A brave introduction from GT, the Grade was one of the pioneers in this segment. Available in carbon and alloy frame versions, the Grade has consistently scored highly among industry testers.
The Revolt is Giant’s adventure bike line and features three affordably priced models that are ready to hit the rough stuff. BikeRadar recently reviewed the range-topping Revolt 1, where it scored just short of a perfect five-star score.
Cannondale’s Slate is unique, even in the gravel bike world. Rather than using typical 700c wheels, the Slate uses 650b mountain bike wheels and massive 42mm tires. Another standout feature of the Slate is its Lefty Oliver suspension fork, offering 30mm of adjustable suspension – it’s totally unique in this sector and truly cranks things up a notch for those who want to.

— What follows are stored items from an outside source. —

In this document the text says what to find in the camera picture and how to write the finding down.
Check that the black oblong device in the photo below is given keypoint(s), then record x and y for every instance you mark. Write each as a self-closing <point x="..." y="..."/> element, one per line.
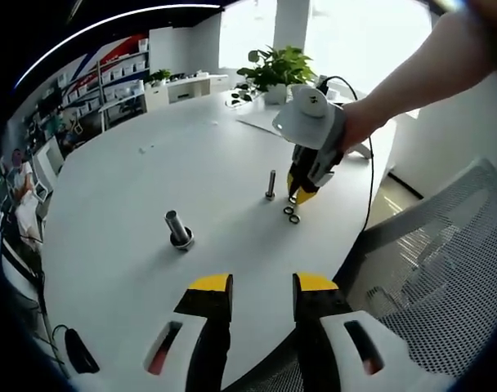
<point x="81" y="351"/>

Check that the large potted green plant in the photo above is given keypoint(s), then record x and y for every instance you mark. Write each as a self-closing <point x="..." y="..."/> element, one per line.
<point x="281" y="65"/>

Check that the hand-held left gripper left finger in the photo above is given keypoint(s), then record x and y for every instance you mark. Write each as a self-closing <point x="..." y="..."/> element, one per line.
<point x="130" y="367"/>

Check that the large metal threaded stud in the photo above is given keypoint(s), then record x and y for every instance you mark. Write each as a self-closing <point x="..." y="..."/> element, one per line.
<point x="173" y="220"/>

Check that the storage shelf with white bins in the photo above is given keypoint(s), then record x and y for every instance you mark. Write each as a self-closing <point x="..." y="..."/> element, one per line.
<point x="117" y="75"/>

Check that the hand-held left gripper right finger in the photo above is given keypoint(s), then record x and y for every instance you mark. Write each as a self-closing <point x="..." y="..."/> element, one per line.
<point x="404" y="363"/>

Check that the small potted green plant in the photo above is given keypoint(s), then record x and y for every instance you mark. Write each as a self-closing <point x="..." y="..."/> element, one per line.
<point x="160" y="76"/>

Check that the white paper sheet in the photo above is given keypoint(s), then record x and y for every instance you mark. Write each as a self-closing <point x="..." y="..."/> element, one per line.
<point x="256" y="122"/>

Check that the small metal threaded stud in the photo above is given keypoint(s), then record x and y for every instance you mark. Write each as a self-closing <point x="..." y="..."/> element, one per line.
<point x="271" y="181"/>

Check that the low white cabinet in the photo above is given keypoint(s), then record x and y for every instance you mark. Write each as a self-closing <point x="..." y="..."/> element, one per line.
<point x="183" y="92"/>

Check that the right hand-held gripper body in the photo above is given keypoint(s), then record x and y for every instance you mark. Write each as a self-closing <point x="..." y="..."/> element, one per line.
<point x="310" y="126"/>

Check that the white side desk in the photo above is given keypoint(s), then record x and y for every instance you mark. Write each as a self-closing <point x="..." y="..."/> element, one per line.
<point x="122" y="105"/>

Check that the ceiling light strip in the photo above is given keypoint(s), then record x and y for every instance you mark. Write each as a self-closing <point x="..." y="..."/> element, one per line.
<point x="109" y="22"/>

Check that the grey mesh office chair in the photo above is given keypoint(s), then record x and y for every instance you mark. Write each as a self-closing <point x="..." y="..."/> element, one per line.
<point x="436" y="265"/>

Another bike that’s been built to take the rough with the smooth is Specialized‘s Diverge. Available in carbon and alloy versions, each gets endurance geometry and clearance for up to 35mm tires.
The Search is Norco’s stab at the gravel bike market, and over the past couple of years the company has produced steel, alloy and carbon fiber examples.
Jamis is also big on the gravel scene. Its Renegade range offers a variety of alloy, steel and carbon adventure bikes.
So, what makes a gravel bike different than a regular off-road bike? Well, you need wide wheels and proper tires, wide wheels and tires comes the need for big clearances, and gravel bikes should have these as standard. The go-anywhere nature of these bikes means that more often than not they’ll feature rack and mudguard/fender mounts too. Another place where a gravel bike differs from other road bikes is its geometry. Off-road excursions require different handling priorities to riding on tarmac and so a gravel bike’s geometry sheet will reflect this. Being more specific, when compared with a traditional road bike, you can expect to find longer frame and overall wheelbase plus a slacker head angle. These tweaks, most often spoken about in the world of mountain bikes, usually add up to a bike that is more stable at speed.
A gravel bike will also usually have a taller head tube than a regular road bike; this is to improve comfort over long distances. Comfort is key with these machines, and so it’s not unusual to find narrower, more flexible seat posts and frames and forks that boast increased vibration damping qualities. Handlebars may also be wider and more flared for greater off-road control. Gravel bikes often feature a lower gearing range than road bikes too, to account for steep off-road terrain and the extra rolling radius of a larger tire.